Je suis timide, silencieuse et discrète, mais une fois en confiance, je ne suis plus la même.
Je suis très douce, j'ai énormément d'amour à donner, mais je me surprend à avoir des idées rageuses...
Asociable, je suis un peu difficile, je ne donne pas mon amour à n'importe qui.
Romantique, dans ma tête c'est un peu amour fou ou mort...

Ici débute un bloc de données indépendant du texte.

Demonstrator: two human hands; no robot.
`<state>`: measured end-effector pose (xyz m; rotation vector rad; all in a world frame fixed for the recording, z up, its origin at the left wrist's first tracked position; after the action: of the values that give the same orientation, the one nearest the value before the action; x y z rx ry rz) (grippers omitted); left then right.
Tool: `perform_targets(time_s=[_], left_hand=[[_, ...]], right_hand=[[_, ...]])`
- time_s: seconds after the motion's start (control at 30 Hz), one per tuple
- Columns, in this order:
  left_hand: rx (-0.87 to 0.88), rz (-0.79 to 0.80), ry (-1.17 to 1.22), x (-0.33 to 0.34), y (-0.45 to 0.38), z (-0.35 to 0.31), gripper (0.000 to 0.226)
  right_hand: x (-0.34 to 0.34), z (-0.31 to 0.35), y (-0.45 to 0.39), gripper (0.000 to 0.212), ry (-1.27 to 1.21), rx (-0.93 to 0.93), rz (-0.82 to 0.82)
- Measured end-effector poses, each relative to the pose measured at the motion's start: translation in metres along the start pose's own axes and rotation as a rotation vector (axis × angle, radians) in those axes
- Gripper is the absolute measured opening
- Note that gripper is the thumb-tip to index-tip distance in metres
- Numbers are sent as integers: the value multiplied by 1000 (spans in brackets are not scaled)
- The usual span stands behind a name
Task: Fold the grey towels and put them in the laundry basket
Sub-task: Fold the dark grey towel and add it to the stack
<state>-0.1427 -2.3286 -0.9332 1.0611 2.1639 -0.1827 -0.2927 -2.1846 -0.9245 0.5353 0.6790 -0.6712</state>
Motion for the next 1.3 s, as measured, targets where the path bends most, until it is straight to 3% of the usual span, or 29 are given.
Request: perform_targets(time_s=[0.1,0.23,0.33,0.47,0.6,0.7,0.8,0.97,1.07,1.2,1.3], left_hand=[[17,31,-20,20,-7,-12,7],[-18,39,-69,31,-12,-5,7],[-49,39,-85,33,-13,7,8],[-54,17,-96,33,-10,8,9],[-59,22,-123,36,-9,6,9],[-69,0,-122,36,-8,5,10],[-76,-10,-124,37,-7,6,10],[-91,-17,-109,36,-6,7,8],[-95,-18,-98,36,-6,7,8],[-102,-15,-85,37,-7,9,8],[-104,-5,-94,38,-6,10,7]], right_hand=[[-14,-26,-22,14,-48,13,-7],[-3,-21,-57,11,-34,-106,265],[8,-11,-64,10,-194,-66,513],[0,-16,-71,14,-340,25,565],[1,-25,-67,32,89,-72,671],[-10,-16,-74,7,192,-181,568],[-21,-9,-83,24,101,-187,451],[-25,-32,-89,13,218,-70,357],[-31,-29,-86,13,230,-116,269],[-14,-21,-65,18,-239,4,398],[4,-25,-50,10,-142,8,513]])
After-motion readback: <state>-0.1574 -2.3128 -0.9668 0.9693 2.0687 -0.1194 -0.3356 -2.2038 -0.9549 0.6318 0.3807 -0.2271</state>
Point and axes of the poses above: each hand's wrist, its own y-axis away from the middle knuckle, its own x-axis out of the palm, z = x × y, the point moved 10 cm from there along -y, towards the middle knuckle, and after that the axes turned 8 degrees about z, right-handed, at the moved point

# Posté le jeudi 13 décembre 2007 20:18

je tueurai

je tueurai
Sale, je vous hais. dieu que tu m'as bien habillé et
c'est bien appris.
Chaque nuit, je fais un peu plus
sur ton lit. mais voilà, ma culotte saigne encore.
Viens
décrasser ce corps ! tout n'est pas sec. cette odeur,
c'est quand je reste allongée...
Tu ne trouves pas ?
tu ne sens pas ? j'ai tous mes doigts ; prends ma main et
ne serre pas !
Toutes les fois ou grand roi s'est joué
de sa reine. j'ai presque rongé mon âme (souviens-toi !)
Pour rester dans ces femmes : celles qui te plaisent, celles
que tu baises.
Dis leurs mon nom ! je ne peux plus boire
cette eau noire. tu te toucheras !
Pourquoi tu ne viens
jamais sur ma tombe ? personne, à jamais bête et nauséabonde.
Je pense trop : "c'est alors qu'elle s'imagine
la pelle s'enfoncer. dans la terre, puis dans sa tête".
violent, et méchant coup a fendu mon être. dont il ramasse les
restes, morceaux ruinés.
Dont il se délecte. je t'ai
vu quand tu ne m'as pas reconnue.
Chercher tes gestes
face au corps que tu as émue. tu t'obsèdes et
t'éloignes de moi.
Quoi que tu fuies, je resterais
sous ton toi. là où nos deux corps saignent.
Un amer goût
de fer, arrière goût de sang. m'en sortir, ça je ne peux
plus.
As-tu pensé aux âmes et aux soeurs que tu as déçus ?
ils me mangent et tu l'aimes.
Je pleure les saints de
te voir sur cette chienne. sale. c'est cette pute qui
m'a tuée.
Je pourris, pour ça je vous hais. tombe ne
fleurit. je vous hais, pour ça je tuerais.